▶ **Aim of the exercise**
For this exercise, please find the lines in the entries that include the word "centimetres" and copy them.

[Stored entries]
BEGIN
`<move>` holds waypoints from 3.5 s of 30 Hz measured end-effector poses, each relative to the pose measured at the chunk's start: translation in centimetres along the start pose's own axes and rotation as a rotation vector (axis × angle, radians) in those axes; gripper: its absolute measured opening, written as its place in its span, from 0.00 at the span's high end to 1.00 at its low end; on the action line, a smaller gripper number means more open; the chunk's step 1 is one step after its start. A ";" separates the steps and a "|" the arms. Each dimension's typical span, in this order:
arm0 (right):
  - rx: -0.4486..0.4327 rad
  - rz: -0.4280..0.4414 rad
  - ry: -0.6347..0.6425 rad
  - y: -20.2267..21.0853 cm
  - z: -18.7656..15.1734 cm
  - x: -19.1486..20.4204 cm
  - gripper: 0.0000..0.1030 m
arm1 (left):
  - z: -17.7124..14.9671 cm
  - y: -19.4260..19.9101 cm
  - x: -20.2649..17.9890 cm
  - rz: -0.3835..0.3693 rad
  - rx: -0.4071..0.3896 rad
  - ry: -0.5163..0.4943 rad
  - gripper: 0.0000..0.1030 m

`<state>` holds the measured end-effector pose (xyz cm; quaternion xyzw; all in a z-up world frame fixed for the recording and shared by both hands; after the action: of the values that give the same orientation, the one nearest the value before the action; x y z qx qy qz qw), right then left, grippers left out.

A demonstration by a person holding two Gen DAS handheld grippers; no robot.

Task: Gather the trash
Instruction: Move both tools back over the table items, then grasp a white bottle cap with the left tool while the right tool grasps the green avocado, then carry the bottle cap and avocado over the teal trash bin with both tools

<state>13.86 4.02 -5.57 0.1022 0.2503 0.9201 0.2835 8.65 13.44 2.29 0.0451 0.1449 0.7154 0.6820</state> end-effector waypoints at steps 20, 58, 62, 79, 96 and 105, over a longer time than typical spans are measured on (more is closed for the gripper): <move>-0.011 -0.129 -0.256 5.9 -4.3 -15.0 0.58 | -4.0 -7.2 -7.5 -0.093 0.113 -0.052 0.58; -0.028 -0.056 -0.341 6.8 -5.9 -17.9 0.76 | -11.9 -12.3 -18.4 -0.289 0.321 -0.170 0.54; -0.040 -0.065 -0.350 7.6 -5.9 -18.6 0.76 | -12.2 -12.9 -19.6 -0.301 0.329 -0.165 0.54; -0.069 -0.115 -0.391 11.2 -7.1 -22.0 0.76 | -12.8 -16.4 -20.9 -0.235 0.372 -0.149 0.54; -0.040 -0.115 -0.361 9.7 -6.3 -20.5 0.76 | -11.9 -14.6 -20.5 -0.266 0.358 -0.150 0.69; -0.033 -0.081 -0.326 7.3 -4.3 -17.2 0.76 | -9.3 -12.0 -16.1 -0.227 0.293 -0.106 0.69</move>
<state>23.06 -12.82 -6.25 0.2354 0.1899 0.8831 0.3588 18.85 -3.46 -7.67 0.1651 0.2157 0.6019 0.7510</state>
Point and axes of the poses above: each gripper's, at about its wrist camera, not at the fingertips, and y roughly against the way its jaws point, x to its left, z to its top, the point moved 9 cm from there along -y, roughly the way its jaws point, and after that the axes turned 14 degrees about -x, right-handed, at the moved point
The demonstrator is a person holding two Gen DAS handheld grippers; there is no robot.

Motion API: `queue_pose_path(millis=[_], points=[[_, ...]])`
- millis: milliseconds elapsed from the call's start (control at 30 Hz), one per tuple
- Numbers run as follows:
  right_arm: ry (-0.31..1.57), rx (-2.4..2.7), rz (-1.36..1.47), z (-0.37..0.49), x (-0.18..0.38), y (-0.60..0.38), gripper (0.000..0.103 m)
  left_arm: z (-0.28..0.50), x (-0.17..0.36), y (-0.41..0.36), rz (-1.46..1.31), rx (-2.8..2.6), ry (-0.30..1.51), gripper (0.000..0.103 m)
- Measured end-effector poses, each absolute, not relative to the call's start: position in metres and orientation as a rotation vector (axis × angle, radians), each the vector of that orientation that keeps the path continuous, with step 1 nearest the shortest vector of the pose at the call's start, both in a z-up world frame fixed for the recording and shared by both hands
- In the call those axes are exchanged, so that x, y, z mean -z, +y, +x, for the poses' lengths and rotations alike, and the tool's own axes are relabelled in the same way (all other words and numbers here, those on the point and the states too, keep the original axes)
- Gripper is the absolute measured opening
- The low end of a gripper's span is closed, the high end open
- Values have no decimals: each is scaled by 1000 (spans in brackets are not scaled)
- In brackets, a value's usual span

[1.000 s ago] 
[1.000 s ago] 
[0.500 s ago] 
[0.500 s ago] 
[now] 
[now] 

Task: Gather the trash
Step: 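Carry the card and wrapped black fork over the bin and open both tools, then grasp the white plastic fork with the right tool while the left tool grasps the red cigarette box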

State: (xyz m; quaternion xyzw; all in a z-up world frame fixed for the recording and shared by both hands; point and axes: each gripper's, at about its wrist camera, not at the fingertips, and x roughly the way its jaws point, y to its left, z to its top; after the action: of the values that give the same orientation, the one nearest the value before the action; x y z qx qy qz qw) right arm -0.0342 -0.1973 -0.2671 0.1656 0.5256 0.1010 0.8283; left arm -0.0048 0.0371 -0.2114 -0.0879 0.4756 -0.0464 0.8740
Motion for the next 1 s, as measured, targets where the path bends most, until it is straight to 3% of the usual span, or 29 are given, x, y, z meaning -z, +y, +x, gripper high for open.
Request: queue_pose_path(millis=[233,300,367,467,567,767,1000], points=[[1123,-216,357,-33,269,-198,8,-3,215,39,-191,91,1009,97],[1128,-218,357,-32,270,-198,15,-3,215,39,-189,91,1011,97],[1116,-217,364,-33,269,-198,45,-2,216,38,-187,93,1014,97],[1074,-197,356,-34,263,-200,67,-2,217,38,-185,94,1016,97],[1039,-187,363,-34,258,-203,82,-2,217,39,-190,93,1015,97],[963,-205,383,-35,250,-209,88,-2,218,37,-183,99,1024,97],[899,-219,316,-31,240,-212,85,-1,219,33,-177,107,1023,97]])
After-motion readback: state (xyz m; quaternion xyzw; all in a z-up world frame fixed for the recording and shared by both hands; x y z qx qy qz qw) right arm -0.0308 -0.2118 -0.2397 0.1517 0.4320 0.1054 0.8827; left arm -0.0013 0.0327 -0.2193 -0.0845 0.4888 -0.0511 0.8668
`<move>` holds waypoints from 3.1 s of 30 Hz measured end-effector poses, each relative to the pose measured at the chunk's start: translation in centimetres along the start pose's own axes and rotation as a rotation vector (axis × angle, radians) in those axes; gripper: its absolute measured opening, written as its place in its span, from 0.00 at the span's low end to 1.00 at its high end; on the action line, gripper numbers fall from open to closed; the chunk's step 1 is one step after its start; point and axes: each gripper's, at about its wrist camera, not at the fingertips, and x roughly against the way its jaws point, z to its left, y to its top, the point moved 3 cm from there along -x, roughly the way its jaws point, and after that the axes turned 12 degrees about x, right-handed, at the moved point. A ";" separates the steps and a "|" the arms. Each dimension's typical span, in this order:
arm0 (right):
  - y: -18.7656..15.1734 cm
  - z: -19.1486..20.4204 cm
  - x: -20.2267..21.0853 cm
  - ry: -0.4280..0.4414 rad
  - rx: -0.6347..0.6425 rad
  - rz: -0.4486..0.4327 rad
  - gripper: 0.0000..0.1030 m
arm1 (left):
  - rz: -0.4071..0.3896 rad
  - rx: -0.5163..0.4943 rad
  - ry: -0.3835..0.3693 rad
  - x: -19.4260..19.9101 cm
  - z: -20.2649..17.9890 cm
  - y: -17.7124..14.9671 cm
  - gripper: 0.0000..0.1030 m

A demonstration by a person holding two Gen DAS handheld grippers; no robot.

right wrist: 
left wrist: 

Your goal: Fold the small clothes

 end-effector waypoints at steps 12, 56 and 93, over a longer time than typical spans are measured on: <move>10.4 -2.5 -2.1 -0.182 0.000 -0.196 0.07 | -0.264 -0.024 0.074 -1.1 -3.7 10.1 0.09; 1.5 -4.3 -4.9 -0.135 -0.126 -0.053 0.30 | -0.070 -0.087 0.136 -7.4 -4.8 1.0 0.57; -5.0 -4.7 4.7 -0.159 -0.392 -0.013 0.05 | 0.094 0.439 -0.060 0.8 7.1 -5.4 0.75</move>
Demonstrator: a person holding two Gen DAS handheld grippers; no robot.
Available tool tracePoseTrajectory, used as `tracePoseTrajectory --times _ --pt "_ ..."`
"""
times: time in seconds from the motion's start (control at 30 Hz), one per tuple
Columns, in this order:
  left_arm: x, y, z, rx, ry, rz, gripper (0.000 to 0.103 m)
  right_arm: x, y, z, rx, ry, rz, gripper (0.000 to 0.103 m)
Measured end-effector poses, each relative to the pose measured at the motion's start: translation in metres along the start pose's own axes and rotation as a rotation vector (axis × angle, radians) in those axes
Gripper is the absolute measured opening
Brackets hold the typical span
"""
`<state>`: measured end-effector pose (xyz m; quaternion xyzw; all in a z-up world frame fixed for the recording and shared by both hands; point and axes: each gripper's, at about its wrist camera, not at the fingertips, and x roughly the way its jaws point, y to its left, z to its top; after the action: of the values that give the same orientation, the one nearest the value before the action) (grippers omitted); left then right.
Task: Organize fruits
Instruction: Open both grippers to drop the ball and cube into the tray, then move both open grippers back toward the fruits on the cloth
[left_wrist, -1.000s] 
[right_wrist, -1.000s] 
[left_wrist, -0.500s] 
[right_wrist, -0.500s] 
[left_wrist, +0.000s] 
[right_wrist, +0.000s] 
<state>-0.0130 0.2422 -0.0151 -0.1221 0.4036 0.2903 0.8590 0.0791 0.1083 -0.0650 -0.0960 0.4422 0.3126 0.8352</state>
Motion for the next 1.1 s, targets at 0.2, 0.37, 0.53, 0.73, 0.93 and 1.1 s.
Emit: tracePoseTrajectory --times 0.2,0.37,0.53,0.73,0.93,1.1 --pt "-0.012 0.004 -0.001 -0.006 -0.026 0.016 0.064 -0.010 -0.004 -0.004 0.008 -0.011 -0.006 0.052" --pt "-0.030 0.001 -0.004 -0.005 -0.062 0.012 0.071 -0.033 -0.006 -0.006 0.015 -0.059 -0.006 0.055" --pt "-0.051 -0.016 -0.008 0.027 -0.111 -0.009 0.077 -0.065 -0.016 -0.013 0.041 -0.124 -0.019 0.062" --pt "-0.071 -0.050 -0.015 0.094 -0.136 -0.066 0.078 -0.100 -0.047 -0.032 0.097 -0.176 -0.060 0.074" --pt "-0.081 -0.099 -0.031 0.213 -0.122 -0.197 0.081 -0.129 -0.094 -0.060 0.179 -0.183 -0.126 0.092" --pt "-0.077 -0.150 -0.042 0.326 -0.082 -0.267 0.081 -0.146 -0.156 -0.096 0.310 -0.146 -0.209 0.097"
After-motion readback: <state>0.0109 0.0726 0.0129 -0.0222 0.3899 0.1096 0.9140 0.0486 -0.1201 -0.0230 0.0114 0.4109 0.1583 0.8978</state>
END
▶ **Answer section**
`<move>` holds waypoints from 3.5 s of 30 Hz measured end-effector poses, each relative to the pose measured at the chunk's start: translation in centimetres along the start pose's own axes and rotation as a rotation vector (axis × angle, radians) in those axes; gripper: its absolute measured opening, written as its place in its span, from 0.00 at the span's high end to 1.00 at its low end; on the action line, a smaller gripper number means more open; the chunk's step 1 is one step after its start. A ";" separates the steps and a "|" the arms. Each dimension's typical span, in this order:
`<move>` holds waypoints from 3.1 s of 30 Hz measured end-effector poses, each relative to the pose measured at the chunk's start: translation in centimetres along the start pose's own axes and rotation as a rotation vector (axis × angle, radians) in those axes; gripper: its absolute measured opening, written as its place in its span, from 0.00 at the span's low end to 1.00 at its high end; on the action line, gripper numbers fall from open to closed; the chunk's step 1 is one step after its start; point and axes: each gripper's, at about its wrist camera, not at the fingertips, and x roughly against the way its jaws point, z to its left, y to its top, the point moved 3 cm from there along -x, roughly the way its jaws point, and after that the axes turned 12 degrees about x, right-handed, at the moved point. A ";" separates the steps and a "|" the arms. Each dimension's typical span, in this order:

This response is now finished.